* About this exercise *
Go over the lines below, and when one contains the word "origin", copy it.

* Dataset section *

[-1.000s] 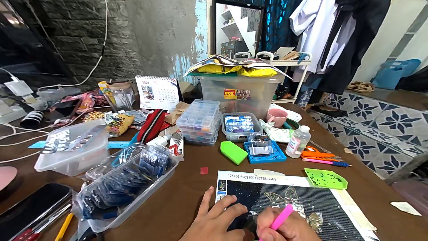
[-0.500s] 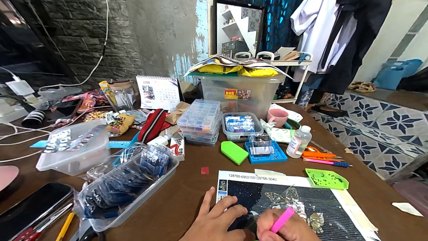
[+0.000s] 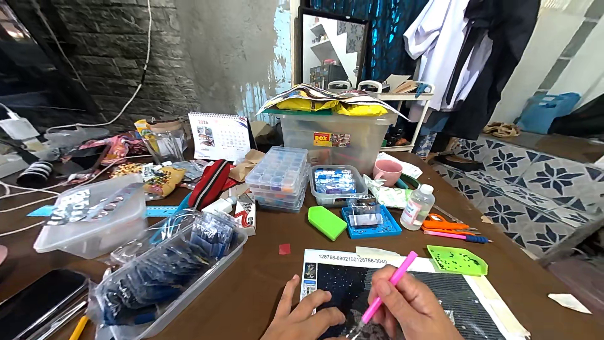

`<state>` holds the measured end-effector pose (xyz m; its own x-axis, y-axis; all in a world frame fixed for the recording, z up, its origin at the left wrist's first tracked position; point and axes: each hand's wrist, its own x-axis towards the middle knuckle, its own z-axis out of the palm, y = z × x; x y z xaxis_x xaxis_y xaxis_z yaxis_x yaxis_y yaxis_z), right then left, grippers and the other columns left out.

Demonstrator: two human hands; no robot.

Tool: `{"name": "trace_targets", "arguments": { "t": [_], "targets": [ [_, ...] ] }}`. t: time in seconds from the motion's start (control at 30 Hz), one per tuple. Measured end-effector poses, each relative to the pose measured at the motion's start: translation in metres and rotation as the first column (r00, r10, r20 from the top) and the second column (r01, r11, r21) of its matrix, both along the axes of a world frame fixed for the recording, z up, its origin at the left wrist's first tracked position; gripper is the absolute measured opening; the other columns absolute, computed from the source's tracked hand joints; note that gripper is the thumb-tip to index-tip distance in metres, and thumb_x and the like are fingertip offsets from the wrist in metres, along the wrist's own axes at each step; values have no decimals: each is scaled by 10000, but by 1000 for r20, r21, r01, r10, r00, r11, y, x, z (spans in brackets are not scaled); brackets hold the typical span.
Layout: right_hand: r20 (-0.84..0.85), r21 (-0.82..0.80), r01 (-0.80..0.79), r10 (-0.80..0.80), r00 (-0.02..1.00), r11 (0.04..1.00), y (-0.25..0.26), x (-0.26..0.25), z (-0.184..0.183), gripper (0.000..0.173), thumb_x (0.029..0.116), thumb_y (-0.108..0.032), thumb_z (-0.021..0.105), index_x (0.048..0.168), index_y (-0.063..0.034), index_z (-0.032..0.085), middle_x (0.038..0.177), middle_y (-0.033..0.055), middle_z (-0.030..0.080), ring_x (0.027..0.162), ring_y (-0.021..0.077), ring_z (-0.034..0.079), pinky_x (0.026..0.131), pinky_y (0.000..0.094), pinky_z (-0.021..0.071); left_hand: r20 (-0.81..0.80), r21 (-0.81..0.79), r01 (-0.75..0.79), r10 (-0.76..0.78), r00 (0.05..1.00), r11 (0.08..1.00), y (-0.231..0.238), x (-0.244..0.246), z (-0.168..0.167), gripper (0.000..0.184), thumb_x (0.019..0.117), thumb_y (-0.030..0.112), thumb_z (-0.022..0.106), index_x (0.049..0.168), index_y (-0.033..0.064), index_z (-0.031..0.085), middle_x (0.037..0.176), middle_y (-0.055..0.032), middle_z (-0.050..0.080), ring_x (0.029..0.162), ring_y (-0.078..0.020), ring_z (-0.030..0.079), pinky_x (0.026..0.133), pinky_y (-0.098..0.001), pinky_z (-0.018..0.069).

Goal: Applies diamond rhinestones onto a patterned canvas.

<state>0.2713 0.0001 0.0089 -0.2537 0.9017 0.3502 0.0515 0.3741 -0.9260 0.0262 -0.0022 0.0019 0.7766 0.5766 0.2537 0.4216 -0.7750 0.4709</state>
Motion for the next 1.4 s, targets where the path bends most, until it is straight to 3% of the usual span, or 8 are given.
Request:
{"name": "trace_targets", "arguments": {
  "t": [0.1,0.23,1.4],
  "targets": [
    [51,-108,121,-116,992,987,2,-3,4,156,1075,-106,448,1001,-98,586,759,-95,646,584,-33,575,521,148,478,-2,-2,-3,3,1000,1000,0,-1,-1,579,890,551,688,1238,91,735,1342,-155,666,1398,-433,475,1144,-774,79],
    [67,-133,120,-112,991,984,3,-4,2,143,1070,-104,468,1007,-95,596,760,-91,653,583,-25,582,528,157,488,3,-4,-8,8,1000,1000,-1,-1,-1,578,885,549,694,1240,94,736,1340,-154,669,1396,-435,478,1145,-773,79],
    [142,11,93,-94,985,996,1,-5,-4,144,1058,-113,515,994,-35,618,748,-56,644,596,-34,575,554,159,490,-4,2,-17,17,1000,1000,-2,0,-2,584,879,557,693,1228,91,736,1325,-171,664,1394,-427,478,1147,-769,71]
  ]
}}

* Your solution *
`<state>` holds the measured end-effector pose (xyz m; its own x-axis, y-axis; all in a world frame fixed for the recording, z up, its origin at the left wrist's first tracked position; point and axes: each hand's wrist, its own x-axis towards the middle knuckle, its own z-axis out of the palm, y = z × x; x y z xaxis_x xaxis_y xaxis_z yaxis_x yaxis_y yaxis_z), right then left, grippers and the other columns left out.
Tool: `{"name": "trace_targets", "arguments": { "t": [_], "targets": [ [_, ...] ] }}`. t: time in seconds from the motion's start (control at 30 Hz), one per tuple. Measured end-effector poses, each relative to the pose measured at the motion's start: translation in metres and rotation as the first column (r00, r10, r20 from the top) and the second column (r01, r11, r21) of its matrix, both along the axes of a world frame fixed for the recording, z up, its origin at the left wrist's first tracked position; gripper is the absolute measured opening; the other columns absolute, computed from the source's tracked hand joints; note that gripper is the thumb-tip to index-tip distance in metres, and thumb_x and the like are fingertip offsets from the wrist in metres, along the wrist's own axes at each step; values have no decimals: each is scaled by 10000, but by 1000 for r20, r21, r01, r10, r00, r11, y, x, z (spans in brackets are not scaled); brackets hold the typical span.

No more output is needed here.